Diversamente da altri colleghi, perennemente a caccia di mi piace, intenti quindi ad esagerare con le lodi sperticate o con le bocciature senza scampo a seconda del risultato giornaliero della partita dell’Atalanta e della conseguente pancia dei tifosi, mi ero ripromesso di dare il mio giudizio sul lavoro di Ivan Juric solo alla fine del girone d’andata. Questo perché ho ritenuto fin da quest’estate che il compito del croato fosse durissimo. Intanto per la difficile eredità del Gasp, che ho sempre considerato il migliore allenatore in Italia, una spanna sopra agli altri. Poi per la rosa uscita indebolita dal mercato, vedasi la perdita di Retegui, uno dei tre centravanti più forti della Serie A, dai maldipancia, leggasi Lookman, dagli infortuni di alcuni uomini chiave, su tutti Ederson e Kolasinac, e dall’invecchiamento di pedine fondamentali per la Dea, e qui parlo di de Roon e di Djimsiti. Se ora do una valutazione a Juric come mister dell’Atalanta, è perché sembra che la sua avventura a Bergamo sia ormai finita. Sarò impopolare, ma io non reputo fallimentare la sua esperienza, alla sua Dea mancano almeno sei punti, quelli persi all’esordio col Pisa, e in casa con la Lazio e col Milan. Occasioni create, gioco convincente, ma la palla che non entra mai e sempre per un soffio, in campo, va ricordato, senza più la coppia più bella della Serie A 2024-2025, ossia Retegui & Lookman, quaranta gol complessivi, due che, se sono in giornata, il modo di sistemarla lo trovano anche quando la squadra va così così.
Da un mesetto è un’altra Roma, che si sta avvicinando all’Atalanta che ci ha fatto sognare, ma prima di arrivarci Gasp è stato tenuto in piedi da una fortuna sfacciata, partitacce, ricordo quella con l’Hellas, vinte col famoso pullman di allegriana memoria davanti a Svilar, con due giocate due dopo aver subito gli avversari per l’intera sfida, l’esatto contrario della malasuerte, quella che invece è capitata a Juric in questo primo scorcio di campionato. Il calcio è anche questo, impercettibili attimi in cui si svolta in positivo o in negativo, magari anche solo per un paio di centimetri, la palla che entra, la palla che esce, la differenza del mondo e dei giudizi, l’autostima, importantissima, che cresce o che si dimezza. Al netto di quello che ho detto all’inizio, ossia che Gasperini è un fattore di successo straordinario, tanto per l’incredibile temperamento, il solo in grado di tenere l’intera brigata perennemente sul pezzo, c’è anche che è un uomo che ha un gran culo. Juric no.

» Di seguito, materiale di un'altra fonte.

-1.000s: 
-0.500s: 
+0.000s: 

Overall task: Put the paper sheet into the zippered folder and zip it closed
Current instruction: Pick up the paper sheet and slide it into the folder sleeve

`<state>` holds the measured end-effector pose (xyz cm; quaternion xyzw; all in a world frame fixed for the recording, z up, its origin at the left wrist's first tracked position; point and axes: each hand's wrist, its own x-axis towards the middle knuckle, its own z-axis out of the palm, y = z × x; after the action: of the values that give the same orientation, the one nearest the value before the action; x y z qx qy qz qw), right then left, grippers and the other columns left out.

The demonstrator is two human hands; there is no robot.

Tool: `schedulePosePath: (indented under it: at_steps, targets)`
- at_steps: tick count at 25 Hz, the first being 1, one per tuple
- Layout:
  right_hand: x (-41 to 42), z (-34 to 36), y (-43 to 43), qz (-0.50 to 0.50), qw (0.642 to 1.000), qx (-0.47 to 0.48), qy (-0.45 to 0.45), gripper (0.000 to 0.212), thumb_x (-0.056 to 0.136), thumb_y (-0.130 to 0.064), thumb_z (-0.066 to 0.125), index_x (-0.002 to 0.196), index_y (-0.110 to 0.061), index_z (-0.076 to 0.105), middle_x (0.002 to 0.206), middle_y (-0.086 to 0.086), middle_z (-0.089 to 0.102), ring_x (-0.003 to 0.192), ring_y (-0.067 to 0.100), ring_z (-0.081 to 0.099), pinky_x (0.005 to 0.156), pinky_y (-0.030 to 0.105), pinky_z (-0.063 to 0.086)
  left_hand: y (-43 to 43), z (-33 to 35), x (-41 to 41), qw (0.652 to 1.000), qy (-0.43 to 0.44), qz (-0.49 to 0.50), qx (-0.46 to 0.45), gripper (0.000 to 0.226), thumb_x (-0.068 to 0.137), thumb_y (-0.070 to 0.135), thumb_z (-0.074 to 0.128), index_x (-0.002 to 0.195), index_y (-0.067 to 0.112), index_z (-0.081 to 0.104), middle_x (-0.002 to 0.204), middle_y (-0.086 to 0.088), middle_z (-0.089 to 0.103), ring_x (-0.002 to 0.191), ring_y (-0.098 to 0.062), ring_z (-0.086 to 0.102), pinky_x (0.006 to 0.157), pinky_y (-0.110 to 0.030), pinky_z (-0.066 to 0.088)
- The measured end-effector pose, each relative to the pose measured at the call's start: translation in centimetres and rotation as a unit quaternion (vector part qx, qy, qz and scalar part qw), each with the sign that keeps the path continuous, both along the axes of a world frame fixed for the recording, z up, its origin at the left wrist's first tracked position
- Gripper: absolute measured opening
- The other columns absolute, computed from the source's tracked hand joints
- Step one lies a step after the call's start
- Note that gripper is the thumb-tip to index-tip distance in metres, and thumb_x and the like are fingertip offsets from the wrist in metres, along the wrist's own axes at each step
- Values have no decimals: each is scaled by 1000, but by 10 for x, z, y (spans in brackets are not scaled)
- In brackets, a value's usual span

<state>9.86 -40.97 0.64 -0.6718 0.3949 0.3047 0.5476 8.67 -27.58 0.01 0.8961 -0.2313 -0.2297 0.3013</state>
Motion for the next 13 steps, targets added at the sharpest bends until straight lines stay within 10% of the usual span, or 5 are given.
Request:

C’è poi il capitolo Champions, il croato ha perso malissimo col Paris, che però in questo momento è una squadra di marziani, poi ha fatto bene, due vittorie, col Brugge e col Marsiglia, e un pari, quello contro lo Slavia Praga, e la Dea è in piena corsa per i play-off.
Ora, è giusto cambiare Juric? Penso che il ragionamento che stanno facendo a Zingonia sia quello di dare una scossa, un nuovo allenatore che dia continuità a una rosa comunque di un livello buono, ma che alterna nella stessa settimana prove positive, ad esempio quella al Velodrome, ad altre di difficile lettura, oggi col Sassuolo il culmine dopo altre due prestazioni in campionato non da Atalanta, ossia contro la Cremonese e con l’Udinese. Nel pallone, quando ci si trova in una situazione del genere, nel novanta per cento dei casi si cambia il mister, che, non a caso, il detto dice che paga per tutti.
Ma credo che la scelta che si vocifera, quella di Raffaele Palladino, potrebbe rivelarsi un autogol per gli stessi motivi che hanno reso altalenante l’esperienza a Bergamo di Juric, la spina dorsale gasperiniana che per un motivo o per l’altro non è più quella delle scorse stagioni, intestardendosi a riproporre il modello senza però gli interpreti per l’affaire. Un altro allievo del mago di Grugliasco si troverebbe a dover recitare lo spartito tanto amato, ma senza gli assi di comprovata memoria nelle maniche della sua camicia.
E allora perché non buttarsi su un grande nome, mettendo nell’armadio il sogno della continuità di gioco, sparigliando le carte, facendo il primo passo verso una rivoluzione che in estate si dovrà comunque fare se si vuole restare tra le grandissime d’Italia? Roberto Mancini, campione d’Europa con la nostra nazionale agli ultimi Europei, è libero.